Makop Ransomware Evolves with Advanced Evasion Techniques and Exploit Arsenal
Makop, a ransomware strain derived from Phobos, continues to pose a significant threat by exploiting exposed Remote Desktop Protocol (RDP) systems and integrating new attack components, including antivirus-killer modules and advanced privilege-escalation exploits.
Recent investigations by Acronis TRU researchers reveal that Makop operators have evolved their methodology to include multiple evasion techniques and secondary payload delivery mechanisms.
Attack Methodology
The attack chain follows a methodical pattern beginning with RDP exploitation through brute-force attacks targeting weak credentials, followed by network reconnaissance, privilege escalation, and ultimately encryption.
Operators demonstrate a pragmatic approach, abandoning attacks when security solutions prove too resilient, indicating a focus on minimising effort whilst maximising impact.
Initial Access and Network Reconnaissance
Makop operators primarily gain initial access by exploiting publicly exposed RDP services, leveraging weak or reused credentials through brute-force attacks. The group has been observed using NLBrute, an older hacking tool from 2016 that automates large-scale RDP password guessing.
Once inside victim networks, attackers employ network scanning tools including NetScan and Advanced IP Scanner to identify active hosts and map network infrastructure for lateral movement activities.
Defence Evasion Tactics
A critical evolution in Makop’s toolkit involves sophisticated defence evasion techniques. Attackers deploy multiple antivirus killers, including Defender Control and Disable Defender, to neutralise Microsoft Defender protections.

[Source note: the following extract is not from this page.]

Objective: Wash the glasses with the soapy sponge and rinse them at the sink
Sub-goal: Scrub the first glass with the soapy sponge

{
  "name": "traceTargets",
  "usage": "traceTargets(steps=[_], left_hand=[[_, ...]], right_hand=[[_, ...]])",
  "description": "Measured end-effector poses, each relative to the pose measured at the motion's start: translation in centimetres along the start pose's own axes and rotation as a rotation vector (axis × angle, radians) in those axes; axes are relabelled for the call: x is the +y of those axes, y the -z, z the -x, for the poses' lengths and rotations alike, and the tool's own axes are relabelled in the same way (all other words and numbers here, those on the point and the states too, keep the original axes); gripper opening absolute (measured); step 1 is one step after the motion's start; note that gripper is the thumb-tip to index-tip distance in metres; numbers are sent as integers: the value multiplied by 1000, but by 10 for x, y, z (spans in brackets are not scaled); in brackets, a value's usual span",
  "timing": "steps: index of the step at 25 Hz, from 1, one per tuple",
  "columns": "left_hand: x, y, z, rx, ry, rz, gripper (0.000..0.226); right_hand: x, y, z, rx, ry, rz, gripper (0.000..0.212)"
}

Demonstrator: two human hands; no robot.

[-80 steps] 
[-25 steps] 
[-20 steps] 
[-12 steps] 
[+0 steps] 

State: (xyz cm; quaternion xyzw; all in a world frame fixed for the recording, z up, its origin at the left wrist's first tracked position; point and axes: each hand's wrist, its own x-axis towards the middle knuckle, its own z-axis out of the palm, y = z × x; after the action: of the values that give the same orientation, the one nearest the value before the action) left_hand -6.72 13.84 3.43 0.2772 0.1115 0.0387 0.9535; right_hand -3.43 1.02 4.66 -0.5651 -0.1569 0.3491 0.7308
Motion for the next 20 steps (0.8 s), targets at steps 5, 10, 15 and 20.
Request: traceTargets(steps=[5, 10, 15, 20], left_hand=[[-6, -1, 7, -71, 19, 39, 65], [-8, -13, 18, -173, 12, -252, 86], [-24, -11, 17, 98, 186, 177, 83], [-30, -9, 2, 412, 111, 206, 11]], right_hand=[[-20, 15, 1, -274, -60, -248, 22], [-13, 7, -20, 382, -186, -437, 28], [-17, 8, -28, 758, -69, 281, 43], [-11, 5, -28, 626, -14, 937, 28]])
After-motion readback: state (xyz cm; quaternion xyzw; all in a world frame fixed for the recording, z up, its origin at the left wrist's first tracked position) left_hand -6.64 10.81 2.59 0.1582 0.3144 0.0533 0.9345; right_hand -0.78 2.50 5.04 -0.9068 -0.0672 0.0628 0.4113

The group also leverages BYOVD (Bring Your Own Vulnerable Driver) techniques, exploiting legitimate signed drivers such as ThrottleStop.sys and hlpdrv.sys to gain kernel-level access and disable EDR solutions.
Additionally, operators use tailored uninstall software targeting region-specific security solutions. The discovery of a customised Quick Heal AV uninstaller aligns with telemetry showing that 55% of Makop attacks target Indian organisations, suggesting attackers adapt their toolkit based on geographical victim profiles.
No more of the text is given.